# Names Jared



## jaerd55 (Mar 16, 2011)

My is name Jared but most call me tarry.I live in Knox county Ohio.I am currently taking metal fabrication to become a welder at my local carrier center.Me and my dad make about 50acres+ of timothy / orchard grass mix hay to sell . I show market lambs and market goats though FFA and 4-h . Lately we have been wanting to expand by selling hay out of state .


----------



## NDVA HAYMAN (Nov 24, 2009)

welcome to haytalk Jared. Lots of useful info on here. Good luck with your lamb, goat and hay projects this year. I love to see young people getting started in agriculture. Mike


----------



## swmnhay (Jun 13, 2008)

Welcome to Haytalk Jared.

Just a note on shipping hay that I see time and time again.Be realilistic on your costs for shipping if doing it yourself.I see many giving away their trucking away in order to sell the hay.It's crazy sometimes and can be very frustrating competing with someone giving it away.
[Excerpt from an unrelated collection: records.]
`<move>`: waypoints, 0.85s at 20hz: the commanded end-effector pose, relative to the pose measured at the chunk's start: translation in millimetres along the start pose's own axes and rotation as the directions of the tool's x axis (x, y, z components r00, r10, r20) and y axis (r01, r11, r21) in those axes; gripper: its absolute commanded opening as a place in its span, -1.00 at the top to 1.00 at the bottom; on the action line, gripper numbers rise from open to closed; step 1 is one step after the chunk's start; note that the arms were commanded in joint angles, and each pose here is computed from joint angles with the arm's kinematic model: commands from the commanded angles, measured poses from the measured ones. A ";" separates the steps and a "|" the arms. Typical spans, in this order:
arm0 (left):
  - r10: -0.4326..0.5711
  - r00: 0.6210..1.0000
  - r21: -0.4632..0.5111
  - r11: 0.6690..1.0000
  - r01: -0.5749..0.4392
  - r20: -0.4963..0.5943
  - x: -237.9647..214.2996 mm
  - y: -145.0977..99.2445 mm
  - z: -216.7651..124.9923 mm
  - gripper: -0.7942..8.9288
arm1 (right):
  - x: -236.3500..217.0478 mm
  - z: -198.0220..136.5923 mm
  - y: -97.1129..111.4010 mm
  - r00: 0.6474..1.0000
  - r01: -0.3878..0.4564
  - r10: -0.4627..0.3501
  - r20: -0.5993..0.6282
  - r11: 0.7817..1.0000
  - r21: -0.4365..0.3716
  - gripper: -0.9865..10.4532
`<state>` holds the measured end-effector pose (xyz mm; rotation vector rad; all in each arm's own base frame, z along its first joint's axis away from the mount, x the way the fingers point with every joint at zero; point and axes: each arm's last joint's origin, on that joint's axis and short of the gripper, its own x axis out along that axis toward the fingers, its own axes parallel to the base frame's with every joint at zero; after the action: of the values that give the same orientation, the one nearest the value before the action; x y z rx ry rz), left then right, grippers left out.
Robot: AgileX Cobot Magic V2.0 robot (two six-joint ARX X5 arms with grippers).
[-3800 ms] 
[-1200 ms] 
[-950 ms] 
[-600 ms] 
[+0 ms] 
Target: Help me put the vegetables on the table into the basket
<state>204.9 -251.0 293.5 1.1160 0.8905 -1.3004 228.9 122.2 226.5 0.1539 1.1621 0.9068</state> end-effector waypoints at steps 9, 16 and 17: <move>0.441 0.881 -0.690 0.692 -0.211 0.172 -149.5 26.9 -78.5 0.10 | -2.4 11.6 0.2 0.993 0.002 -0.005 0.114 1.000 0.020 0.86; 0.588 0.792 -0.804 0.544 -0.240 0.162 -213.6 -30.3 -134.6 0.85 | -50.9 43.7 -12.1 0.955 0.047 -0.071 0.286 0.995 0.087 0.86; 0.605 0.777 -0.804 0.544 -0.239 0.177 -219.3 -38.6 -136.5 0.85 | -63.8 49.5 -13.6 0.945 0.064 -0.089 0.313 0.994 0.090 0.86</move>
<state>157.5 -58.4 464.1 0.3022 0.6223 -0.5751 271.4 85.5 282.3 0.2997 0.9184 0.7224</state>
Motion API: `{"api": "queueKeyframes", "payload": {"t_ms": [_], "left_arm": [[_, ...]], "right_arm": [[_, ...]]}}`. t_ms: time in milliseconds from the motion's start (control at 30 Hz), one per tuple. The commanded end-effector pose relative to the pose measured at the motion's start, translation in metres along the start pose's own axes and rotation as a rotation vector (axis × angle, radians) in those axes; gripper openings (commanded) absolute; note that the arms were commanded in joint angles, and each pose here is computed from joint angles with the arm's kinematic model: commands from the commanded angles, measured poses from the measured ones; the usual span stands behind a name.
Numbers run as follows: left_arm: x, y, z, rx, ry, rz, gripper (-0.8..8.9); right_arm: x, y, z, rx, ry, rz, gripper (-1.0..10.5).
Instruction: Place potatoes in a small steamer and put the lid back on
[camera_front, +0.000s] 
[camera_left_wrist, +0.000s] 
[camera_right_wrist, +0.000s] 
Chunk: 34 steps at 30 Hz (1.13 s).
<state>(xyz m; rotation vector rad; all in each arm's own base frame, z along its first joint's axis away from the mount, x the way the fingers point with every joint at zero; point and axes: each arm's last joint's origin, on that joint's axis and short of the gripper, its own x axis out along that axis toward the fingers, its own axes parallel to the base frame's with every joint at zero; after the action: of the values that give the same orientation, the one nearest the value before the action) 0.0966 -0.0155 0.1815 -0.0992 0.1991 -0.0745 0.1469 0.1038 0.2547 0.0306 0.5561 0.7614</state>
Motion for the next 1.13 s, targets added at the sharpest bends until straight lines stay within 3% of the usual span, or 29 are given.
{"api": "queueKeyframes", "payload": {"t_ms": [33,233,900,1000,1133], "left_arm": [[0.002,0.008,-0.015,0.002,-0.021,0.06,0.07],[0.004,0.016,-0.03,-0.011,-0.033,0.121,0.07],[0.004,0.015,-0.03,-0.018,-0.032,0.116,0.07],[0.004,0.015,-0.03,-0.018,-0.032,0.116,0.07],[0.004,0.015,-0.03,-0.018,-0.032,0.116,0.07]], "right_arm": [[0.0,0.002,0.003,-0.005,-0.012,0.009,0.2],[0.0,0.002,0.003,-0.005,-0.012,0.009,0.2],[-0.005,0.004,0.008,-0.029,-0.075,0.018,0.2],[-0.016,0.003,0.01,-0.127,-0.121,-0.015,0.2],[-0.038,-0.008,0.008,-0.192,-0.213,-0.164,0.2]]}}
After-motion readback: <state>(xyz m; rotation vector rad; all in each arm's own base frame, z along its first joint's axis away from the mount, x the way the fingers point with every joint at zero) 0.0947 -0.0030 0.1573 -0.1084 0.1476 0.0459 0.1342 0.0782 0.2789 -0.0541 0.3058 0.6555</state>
Last yr a guy hauled 475 miles to my area and sold Rd bales of alfalfa 125 RFV hay at $80 a ton.He finaly figured out he was basicaly giving his hay away if he figured his trucking.Sorry for the rant but just wanted to point that out.


----------



## Cannon (Aug 18, 2009)

Welcome Jared to hay talk. If you have any questions or comments feel free to speak your mind.


----------



## mlappin (Jun 25, 2009)

Shipping out of state can be rough, if you have a good enough reputation it's possible to move all your hay without advertising. Word of mouth works very well and is free. I haven't advertised in years yet my buildings are always empty well before I start on the current years crop.


----------



## jaerd55 (Mar 16, 2011)

thank you all for all useful information


----------



## K WEST FARMS (Apr 4, 2011)

Jared : Unless you are set up to make and move a lot of hay,JMO , I think local markets work better. I seldom advertise, people that have bought in the past know I have hay, they know the kind and quality of hay I usually have and what kind of person I am to deal with. They can come to the barn to actually see the hay so know exactly what they will be feeding. One thing I do, I have the room to keep different quality or varieties of hay in separate stacks. I can price the hay accordingly, top price for early cut well made and lower price for rained on or later cut, etc. Also it lets me price the hay according to the height of the animal. Let me explain, for example a rabbit is only going to take a bale or two of hay, so owner will gladly pay more for top quality hay. Now if the horse owner wants the same hay, because the horse being much taller, and will eat a lot more will buy the same hay cheaper!! I like the dealing aspect of dealing with people !!! John


----------



## K WEST FARMS (Apr 4, 2011)

Jared : Just read a post of yours in anothre thread. Did not realize you were in a surplus area. I am located Nort. Cent. Wis. and we always have somebody looking for hay this time of year. You may want to try out of state shopper papers,etc. When ever my wife and I take road trip, I always pick local shopper papers. I have made sales out of the area in that way. Three years ago, An out of state hay dealer called, had seen my ad in our local shopper and I ended up with about a 850 bale sale. He picked the hay up and I actually got more per bale than I was getting locally!! His local area was really short !! Hope this helps more than post above. John


----------